I can see no useful purpose for this special case. And again, if I actually wanted this behaviour, it would be easy enough to implement. In fact I would still implement it in order to correctly convey intent instead of relying on poorly-known edge cases of the ruby standard library.

By the way, these are not accidents - they are documented.

For bonus points, the two special cases outlined here can interact in fun ways. I didn’t mention it above, but splitting on a single space also ignores leading and trailing whitespace (also known as strip, if you actually want that behaviour). If you wanted to preserve those, you might try the negative number trick from above. But what does that give you?

irb> "  a  b  c  ".split(" ", -1)
=> ["a", "b", "c", ""]

What a mess.


So, have you got all that? Are you going to remember it next time you use split? I doubt it (I just wrote about it in depth, and I’ll still probably forget). And don’t forget to think about how these special cases could interact with the myriad of other special cases and surprising behaviour in ruby.

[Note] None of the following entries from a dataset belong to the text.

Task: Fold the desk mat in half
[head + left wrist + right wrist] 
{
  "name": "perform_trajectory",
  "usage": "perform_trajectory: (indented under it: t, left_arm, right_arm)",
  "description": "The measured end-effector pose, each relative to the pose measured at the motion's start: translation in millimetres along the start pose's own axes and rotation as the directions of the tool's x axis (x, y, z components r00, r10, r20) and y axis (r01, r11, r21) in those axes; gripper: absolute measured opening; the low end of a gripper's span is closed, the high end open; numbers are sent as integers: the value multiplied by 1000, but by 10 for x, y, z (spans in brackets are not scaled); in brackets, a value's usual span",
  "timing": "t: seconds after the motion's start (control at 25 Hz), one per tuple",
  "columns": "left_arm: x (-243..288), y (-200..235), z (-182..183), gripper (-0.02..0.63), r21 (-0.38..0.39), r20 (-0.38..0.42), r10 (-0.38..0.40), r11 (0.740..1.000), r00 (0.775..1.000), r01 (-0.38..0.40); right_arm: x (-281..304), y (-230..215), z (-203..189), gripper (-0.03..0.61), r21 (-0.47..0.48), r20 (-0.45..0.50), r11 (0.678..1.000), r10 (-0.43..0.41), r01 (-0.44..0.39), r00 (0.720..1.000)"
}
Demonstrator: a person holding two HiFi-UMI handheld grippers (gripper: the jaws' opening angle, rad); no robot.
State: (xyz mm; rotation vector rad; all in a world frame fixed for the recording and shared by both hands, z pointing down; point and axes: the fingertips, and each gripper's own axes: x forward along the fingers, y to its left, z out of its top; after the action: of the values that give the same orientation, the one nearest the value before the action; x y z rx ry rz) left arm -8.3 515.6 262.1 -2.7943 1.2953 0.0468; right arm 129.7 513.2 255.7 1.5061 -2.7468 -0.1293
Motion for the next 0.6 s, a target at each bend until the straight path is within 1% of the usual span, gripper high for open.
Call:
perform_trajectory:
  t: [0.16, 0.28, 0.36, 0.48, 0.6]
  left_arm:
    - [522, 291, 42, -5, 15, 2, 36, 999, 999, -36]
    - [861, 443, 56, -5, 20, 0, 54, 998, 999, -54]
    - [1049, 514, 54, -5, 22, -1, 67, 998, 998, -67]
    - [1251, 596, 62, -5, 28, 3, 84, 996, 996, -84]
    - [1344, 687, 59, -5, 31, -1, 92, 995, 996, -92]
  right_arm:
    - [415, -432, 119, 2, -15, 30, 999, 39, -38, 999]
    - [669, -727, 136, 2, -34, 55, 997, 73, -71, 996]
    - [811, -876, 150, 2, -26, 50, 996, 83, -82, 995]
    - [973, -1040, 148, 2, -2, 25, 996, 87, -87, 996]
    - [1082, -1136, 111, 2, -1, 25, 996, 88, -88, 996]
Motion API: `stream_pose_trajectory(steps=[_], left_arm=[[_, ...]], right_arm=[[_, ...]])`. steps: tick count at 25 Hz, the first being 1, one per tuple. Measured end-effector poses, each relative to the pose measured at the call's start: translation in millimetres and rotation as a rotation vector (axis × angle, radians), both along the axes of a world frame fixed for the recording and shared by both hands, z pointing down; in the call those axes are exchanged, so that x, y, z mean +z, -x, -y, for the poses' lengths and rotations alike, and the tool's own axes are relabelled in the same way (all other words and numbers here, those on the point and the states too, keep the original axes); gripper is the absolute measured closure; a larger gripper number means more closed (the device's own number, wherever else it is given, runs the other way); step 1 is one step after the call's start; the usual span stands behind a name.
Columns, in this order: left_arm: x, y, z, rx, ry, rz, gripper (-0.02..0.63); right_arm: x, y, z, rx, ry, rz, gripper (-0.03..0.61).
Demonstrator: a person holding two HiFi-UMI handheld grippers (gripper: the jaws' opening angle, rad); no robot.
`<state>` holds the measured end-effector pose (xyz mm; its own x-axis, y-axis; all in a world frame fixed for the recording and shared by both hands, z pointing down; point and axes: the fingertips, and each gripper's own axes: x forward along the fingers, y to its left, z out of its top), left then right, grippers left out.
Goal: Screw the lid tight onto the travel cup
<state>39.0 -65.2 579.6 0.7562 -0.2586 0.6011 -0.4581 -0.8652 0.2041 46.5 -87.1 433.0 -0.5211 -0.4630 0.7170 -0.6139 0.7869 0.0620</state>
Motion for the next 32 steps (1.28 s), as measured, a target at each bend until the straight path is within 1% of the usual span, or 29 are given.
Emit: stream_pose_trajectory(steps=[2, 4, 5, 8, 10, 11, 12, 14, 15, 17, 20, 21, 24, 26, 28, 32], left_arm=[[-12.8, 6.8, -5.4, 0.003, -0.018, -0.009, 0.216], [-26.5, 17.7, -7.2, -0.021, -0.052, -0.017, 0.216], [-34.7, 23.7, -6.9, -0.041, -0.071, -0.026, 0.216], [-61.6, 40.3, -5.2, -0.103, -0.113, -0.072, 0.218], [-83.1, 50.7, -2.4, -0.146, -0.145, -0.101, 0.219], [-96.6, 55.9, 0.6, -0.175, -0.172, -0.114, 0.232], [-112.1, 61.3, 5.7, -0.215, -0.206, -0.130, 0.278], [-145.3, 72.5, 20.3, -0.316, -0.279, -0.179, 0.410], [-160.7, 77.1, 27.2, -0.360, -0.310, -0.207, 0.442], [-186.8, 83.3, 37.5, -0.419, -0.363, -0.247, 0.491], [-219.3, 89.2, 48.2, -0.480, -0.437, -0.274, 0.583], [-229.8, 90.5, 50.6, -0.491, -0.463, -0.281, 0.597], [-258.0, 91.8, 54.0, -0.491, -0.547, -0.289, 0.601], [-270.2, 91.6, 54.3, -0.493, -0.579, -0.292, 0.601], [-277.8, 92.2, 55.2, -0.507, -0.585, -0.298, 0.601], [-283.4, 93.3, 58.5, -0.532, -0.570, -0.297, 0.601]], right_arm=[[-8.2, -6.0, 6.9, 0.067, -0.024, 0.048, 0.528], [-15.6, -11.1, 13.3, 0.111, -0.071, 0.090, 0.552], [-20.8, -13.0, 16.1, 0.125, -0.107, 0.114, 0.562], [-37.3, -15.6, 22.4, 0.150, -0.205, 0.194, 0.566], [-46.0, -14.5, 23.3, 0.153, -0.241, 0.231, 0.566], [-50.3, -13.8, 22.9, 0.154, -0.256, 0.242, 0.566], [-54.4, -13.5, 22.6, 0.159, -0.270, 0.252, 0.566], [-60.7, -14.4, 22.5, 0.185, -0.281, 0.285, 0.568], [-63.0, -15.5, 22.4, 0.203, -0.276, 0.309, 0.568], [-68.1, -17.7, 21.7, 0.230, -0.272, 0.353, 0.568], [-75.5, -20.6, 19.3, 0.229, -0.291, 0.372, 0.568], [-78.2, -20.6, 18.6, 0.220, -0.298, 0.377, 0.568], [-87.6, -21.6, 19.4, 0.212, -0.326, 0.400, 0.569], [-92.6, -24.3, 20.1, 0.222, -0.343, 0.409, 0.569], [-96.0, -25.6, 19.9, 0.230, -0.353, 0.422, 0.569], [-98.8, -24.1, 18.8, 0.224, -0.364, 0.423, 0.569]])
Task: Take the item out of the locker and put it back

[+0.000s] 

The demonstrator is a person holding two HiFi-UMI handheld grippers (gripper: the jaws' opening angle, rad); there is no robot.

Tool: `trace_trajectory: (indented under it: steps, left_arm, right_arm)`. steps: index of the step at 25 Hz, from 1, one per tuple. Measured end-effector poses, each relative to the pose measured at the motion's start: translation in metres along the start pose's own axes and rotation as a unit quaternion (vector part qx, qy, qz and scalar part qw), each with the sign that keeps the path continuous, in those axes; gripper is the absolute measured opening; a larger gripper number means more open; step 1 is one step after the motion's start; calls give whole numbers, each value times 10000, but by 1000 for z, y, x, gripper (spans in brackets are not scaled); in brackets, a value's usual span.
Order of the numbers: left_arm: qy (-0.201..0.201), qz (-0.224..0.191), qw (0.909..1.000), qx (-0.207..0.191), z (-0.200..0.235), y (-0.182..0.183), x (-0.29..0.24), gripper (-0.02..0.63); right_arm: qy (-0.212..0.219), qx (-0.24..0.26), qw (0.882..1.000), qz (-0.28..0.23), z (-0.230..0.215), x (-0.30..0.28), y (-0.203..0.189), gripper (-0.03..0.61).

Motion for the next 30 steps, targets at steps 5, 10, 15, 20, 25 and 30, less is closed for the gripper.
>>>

You might think that I’m just picking on ruby - this could happen in any language. But one of the reasons I like python so much is that not only is the language itself simple and elegant, but the community largely agrees upon some very fundamental ideas - the zen of python. These are more guiding principles than laws, but they are usually respected unless you have a good reason not to (and you probably don’t).

These points in particular all seem pretty relevant:

  • Simple is better than complex.
  • Special cases aren’t special enough to break the rules.
  • If the implementation is hard to explain, it’s a bad idea.

But I guess if you disagree with those, ruby might well be for you.